Qual o legado de sua obra? Paulo Gustavo vai influenciar várias gerações de forma profunda. Como disse, pelo humor, ele fez a gente refletir e aceitar as diferenças. Dona Hermínia, seu grande personagem, ajudou muitos jovens a assumirem sua sexualidade. Milhares de pessoas lotaram os cinemas para ver uma mãe que aceitava e amava o filho gay. Isso é de uma imensa importância.
Durante a pandemia, ele gravou um vídeo em que dizia que “Rir é um ato de resistência”. Concorda? Com certeza, ainda mais nesse mar de horrores em que estamos mergulhados, onde a dor, a desesperança e a tragédia tomam conta de nosso dia a dia. Resistência é não deixar que levem a nossa alegria embora. Ele era a cara do nosso melhor Brasil, da empatia e da tolerância. Agora, temos de honrar a vida dele. O luto é com luta.
Vocês dividiram muitos sucessos recentes, mas o início da sua carreira demorou a deslanchar. O que atrapalhou? Eu demorei a entender qual era o meu talento, o que agora está claro: escrever o que eu vivo, o que eu penso, e interpretar o texto do meu jeito. Perdi tempo demais indo por caminhos óbvios como teste para novela, book, papo com produtor de elenco, essas coisas. Me faltou segurança para acreditar nas minhas capacidades antes. Mas isso veio. Autoconhecimento é tudo.
“Através da sua obra, do casamento com o Thales e dos seus filhos, o Paulo mostrou que família é amor. Não importa a configuração. Esse é o maior ativismo que já vi”
Seu começo na TV foi em programas de humor que muitas vezes exibiam a mulher de forma pejorativa. Se arrepende de ter interpretado certos personagens? Não, porque eram outros tempos, e eu acho que o humor reflete o momento em que vivemos. Já participei de quadros que jamais poderiam ir ao ar atualmente, superpreconceituosos e machistas. Fiz o papel da gostosona várias vezes por causa da minha altura (1,80 metro). Mas esse tipo de piada não cabe mais, ainda bem. Fora que não tem a menor graça.
Como classifica o tipo de humor que faz? Não sou de contar piada, é um humor de situação. A graça está no jeito como eu falo e interpreto os personagens. É tudo muito real e aí as pessoas acabam se identificando.
Seu próximo programa terá como foco os relacionamentos amorosos. Como virou expert no assunto? Acho que tem a ver com o fato de eu sempre ter vivido o amor intensamente e quebrado a cara muitas vezes. Não tenho vergonha de contar essas histórias nas minhas peças, nos filmes. Até porque acontece com todo mundo. Elas seguem o mesmo roteiro. A gente só tem de estar preparada para ele.
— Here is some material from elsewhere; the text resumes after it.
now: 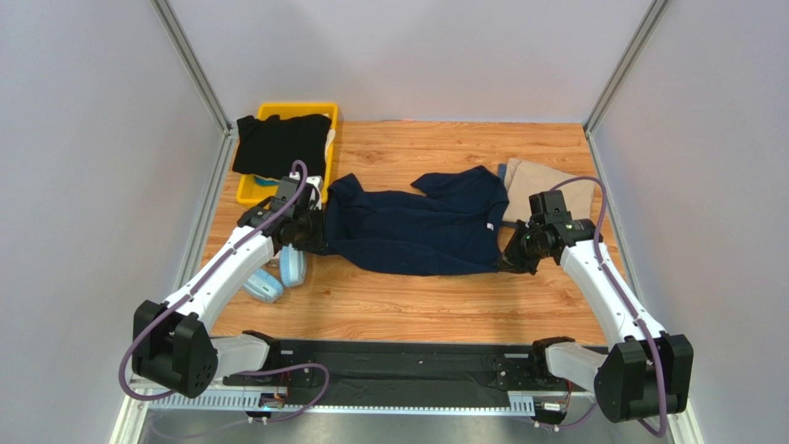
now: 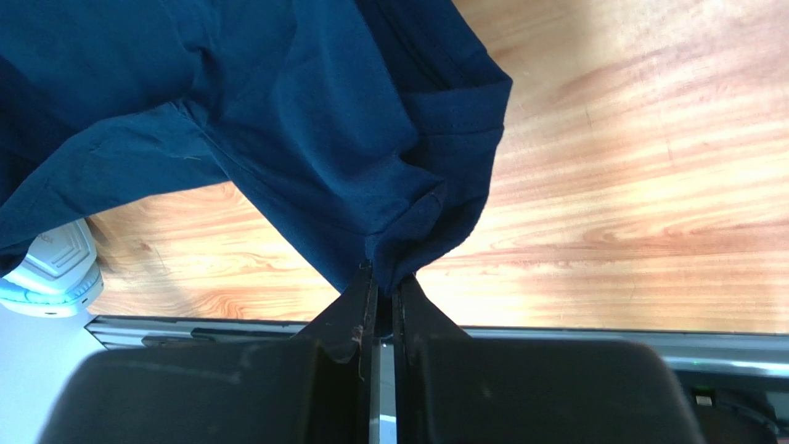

E qual seria esse roteiro? Quando você se apaixona, só enxerga o que quer. Fica vivendo naquela fase em que a outra pessoa não tem nenhum defeito. Depois dessa cegueira maravilhosa, o ser humano real aparece, cheio de problemas — e tudo bem. A desilusão faz parte. É inevitável. Isso que é difícil de aceitar.
É verdade que você foi vítima de violência sexual? Sim. Mas demorei muitos anos para perceber que tinha sido estuprada. Eu tinha 15 anos, estava com um ficante num luau, ele me levou para um trecho vazio da praia e me forçou a fazer sexo. Eu nunca tinha transado, foi horrível, mas na hora não encarei como estupro. Na minha cabeça, naquela época, estupro era outra coisa.
Que tipo de coisa? Estupro para mim era um cara com uma arma na mão, cara de mau, bandidaço. No meu caso, achava que eu tinha dado o azar de estar com um menino com muita vontade de transar. Essa consciência do “meu corpo, minhas regras” é mais recente. Antes disso, passávamos por situações que achávamos que fazia parte. Hoje não toleramos mais.
Foi depois desse episódio que resolveu fazer terapia? Não. Isso mexeu com a minha autoestima, com a minha segurança, mas só entrei na terapia anos depois. Faço há 25 anos. É uma lanterna que ilumina os buracos e ajuda a não cair neles de novo. Não soluciona a vida de ninguém, mas mostra onde os problemas estão.